Lack of security metrics, and the increasing adoption of chiplets, 2.5D architectures, and AI all complicate security.
Experts At The Table: Semiconductor Engineering sat down to discuss hardware security challenges, including new threat models from AI-based attacks, with Nicole Fern, principal security analyst at Keysight; Serge Leef, AI-For-Silicon strategist at Microsoft; Scott Best, senior director for silicon security products at Rambus; Lee Harrison, director of Tessent Automotive IC Solutions at Siemens EDA; Mohit Arora, senior director for architecture at Synaptics; Mike Borza, principal security technologist and scientist at Synopsys; and Mark Tehranipoor, distinguished professor in the ECE Department at the University of Florida, and co-founder of Caspia Technologies. What follows are excerpts of that discussion. Part one ishere.
L-R: Caspia’s Tehranipoor; Rambus’ Best; Synopsys’ Borza; Synaptics’ Arora, Keysight’s Fern; Microsoft’s Leef; Siemens EDA’s Harrison.
SE: What are the differences in security tradeoffs between application areas, such as wearables, low power IoT devices, compared to something like the home network? How do design teams and engineering management make the decisions about security?
Arora: Security, wake-up time, and power make up an IoT triangle. You pull any one and the system falls. In wearable devices, for example, if I tilt my wrist, I want to make sure that if the watch is in very low power mode, it won’t do a whole secure boot again. But you still want the trust because you’re running pre-rendered graphics. How you ensure that and still have very fast wake-up times, but not give up on security and memory retention, become essential for an RTOS application. If the wake-up times are not good enough, how much security you add doesn’t matter. Another aspect is that the security, or Root of Trust, needs to be power-aware, because of the complexity in how the architecture is expanding with very aggressive power modes. You want to make sure your test boundary is maintained, and the security policy settings are retained. If you get to very low power mode where your Root of Trust is turned off, you still need to make sure your security settings are maintained. The Root of Trust needs to have full visibility into what’s going on in the power modes so it can intercept and say, ‘I’m going to deny that.’ You could couple that with anomaly detection and say, ‘I’m going to build on top of that,’ but the anchor should still be the hardware Root of Trust. You cannot just take AI and say, ‘I’m going to take all the decisions based on that.’ You’ve got to still balance those in terms of some of these aspects.
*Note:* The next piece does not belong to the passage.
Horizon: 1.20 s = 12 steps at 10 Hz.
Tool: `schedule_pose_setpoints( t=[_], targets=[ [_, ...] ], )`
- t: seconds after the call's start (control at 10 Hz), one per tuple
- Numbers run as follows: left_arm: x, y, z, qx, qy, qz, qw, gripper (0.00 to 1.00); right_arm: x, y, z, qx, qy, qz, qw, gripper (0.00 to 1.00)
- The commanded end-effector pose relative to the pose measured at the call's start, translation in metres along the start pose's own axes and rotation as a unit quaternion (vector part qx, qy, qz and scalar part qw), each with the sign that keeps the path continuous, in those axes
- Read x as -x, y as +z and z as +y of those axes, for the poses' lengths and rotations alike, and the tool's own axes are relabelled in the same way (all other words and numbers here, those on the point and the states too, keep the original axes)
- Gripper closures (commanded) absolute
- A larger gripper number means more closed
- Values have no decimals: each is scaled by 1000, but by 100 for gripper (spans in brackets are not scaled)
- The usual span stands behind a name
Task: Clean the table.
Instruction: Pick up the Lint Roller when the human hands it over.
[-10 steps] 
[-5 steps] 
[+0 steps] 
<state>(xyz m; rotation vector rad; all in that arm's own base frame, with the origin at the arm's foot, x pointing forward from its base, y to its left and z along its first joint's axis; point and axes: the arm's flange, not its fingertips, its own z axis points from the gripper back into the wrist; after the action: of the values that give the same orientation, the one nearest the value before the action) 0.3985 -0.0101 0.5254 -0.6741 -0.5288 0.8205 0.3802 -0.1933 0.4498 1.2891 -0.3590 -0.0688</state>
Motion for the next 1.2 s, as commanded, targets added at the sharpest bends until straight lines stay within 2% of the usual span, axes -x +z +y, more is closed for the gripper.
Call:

Leef: You went over different application spaces, but my thought was more along the lines of design styles. If you look at SoCs and ASICs, people in this community have done a pretty good job of figuring out how to defend various parts of that attack surface. The interesting attack surface now is growing as a result of 3D-IC. Given the countermeasures that this group has developed, the attacking of SoCs and ASICs has moved into the realm of nation states. The economic attackers are no longer readily capable of attacking those devices. But when you start thinking about heterogeneous integration — 2.5D types of platforms where you have an interposer that has very large geometries — you have signals that flow between tiles and the substrate. That calls for innovative security architectures that are distributed across these types of systems. But also, it opens up a whole bunch of attack surfaces, back to economic attackers, as opposed to nation states. This is a bit of a reset for the community to start thinking about those terms. Now, there are new things that are exposed. An interposer, while it presents an excellent opportunity to hide some secrets in it, is also very easily accessible. It’s both an opportunity for security injection, and it’s also an expansion of the attack surface. So the interesting part of the defense strategy is moving away from monolithic ICs and toward heterogeneous integration.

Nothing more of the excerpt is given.